Adobe Bringing AIR To Mobile Devices, Says Goodbye To Interoperability Problems Once And For All

Adobe Bringing AIR To Mobile Devices, Says Goodbye To Interoperability ProblemsOne of the biggest announcements thus far coming out of MWC is that of Adobe, who today will announce intentions to bring its AIR platform to mobile devices- essentially halting the problem of mobile app interoperability once and for all.

With AIR running on mobile devices, Adobe is furthering its plans to allow for a “write-once, deploy-anywhere” solution for both the mobile Web and apps- something plaguing developers faced with creating an app, then porting it to a growing number of devices, OSs and platforms since the beginning.

Adobe is starting things off with a focus on Blackberry and Android devices, allowing developers to create apps that are able to store data locally on the phone, access other data on the phones such as photos, and be distributed as regular apps in the Android and Blackberry app stores.  The same apps created with Flash developer tools will even be exportable as iPhone apps, creating a truly centralized and comprehensive development platform.

Adobe wants developers to create apps using its developer tools and then output them as AIR apps for Android and Blackberry phones, native iPhone apps, or Flash apps on the Web.  The company is trying to create a ubiquitous environment for its Flash technology, and is heavily integrated with the upcoming Flash 10.1 player.  Purposed to be available during the first-half of 2010, the new Flash player will run consistently across both the desktop and many mobile browsers (except the iPhone), negating the need for “Flash Lite.”

Though Adobe is aggressively moving towards Flash being the go-to technology for ubiquitous deployment, Apple remains the last peg halting its plans.  Even though an estimated 7 million iPhone users attempted to download a Flash player from Adobe’s Website last year, Apple remains strong in its resistance.  With such inroads being made on Adobe’s part, it will get harder and harder for Apple to deny its user-base such functionality.

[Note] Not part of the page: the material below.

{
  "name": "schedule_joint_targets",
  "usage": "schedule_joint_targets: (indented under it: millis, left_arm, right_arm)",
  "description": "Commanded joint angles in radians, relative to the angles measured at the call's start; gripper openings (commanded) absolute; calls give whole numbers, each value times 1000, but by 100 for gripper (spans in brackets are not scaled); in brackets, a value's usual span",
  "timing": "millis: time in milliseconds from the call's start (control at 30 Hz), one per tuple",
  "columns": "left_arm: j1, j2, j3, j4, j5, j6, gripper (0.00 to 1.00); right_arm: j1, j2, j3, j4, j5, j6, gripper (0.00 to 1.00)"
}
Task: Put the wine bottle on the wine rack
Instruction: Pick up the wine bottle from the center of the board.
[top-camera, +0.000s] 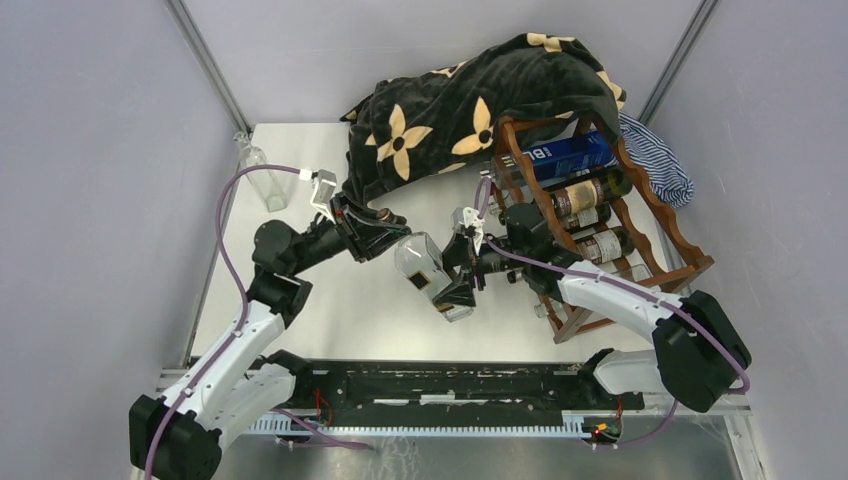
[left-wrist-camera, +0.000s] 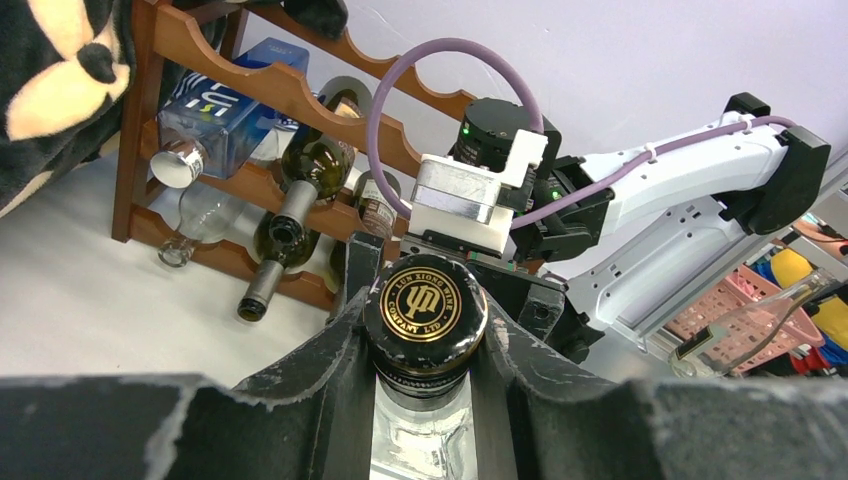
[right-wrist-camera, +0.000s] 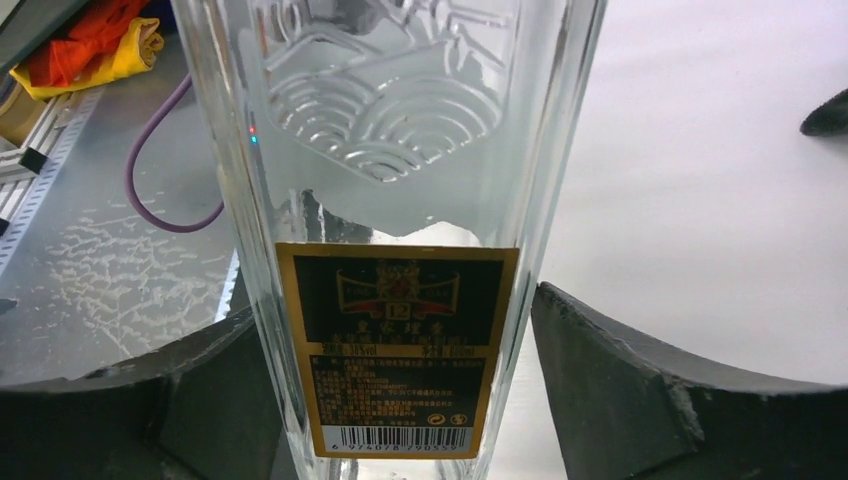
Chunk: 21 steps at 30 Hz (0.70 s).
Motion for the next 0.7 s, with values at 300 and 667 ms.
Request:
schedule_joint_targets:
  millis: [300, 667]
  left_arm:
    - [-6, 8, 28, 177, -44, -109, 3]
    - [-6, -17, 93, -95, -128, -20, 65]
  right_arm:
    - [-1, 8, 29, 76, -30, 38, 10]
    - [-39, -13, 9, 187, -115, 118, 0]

It’s obvious that Adobe can’t make peace with Apple, but instead has opted to make its Flash solution as prevalent as possible by making it a standard technology across almost all mediums.  Sooner or later, Apple will have no choice but to give in to what people want on their iPhones.  Either way, Adobe’s news is huge, and will define the future of mobile apps and what’s possible on the mobile Web – no matter what device you’re using.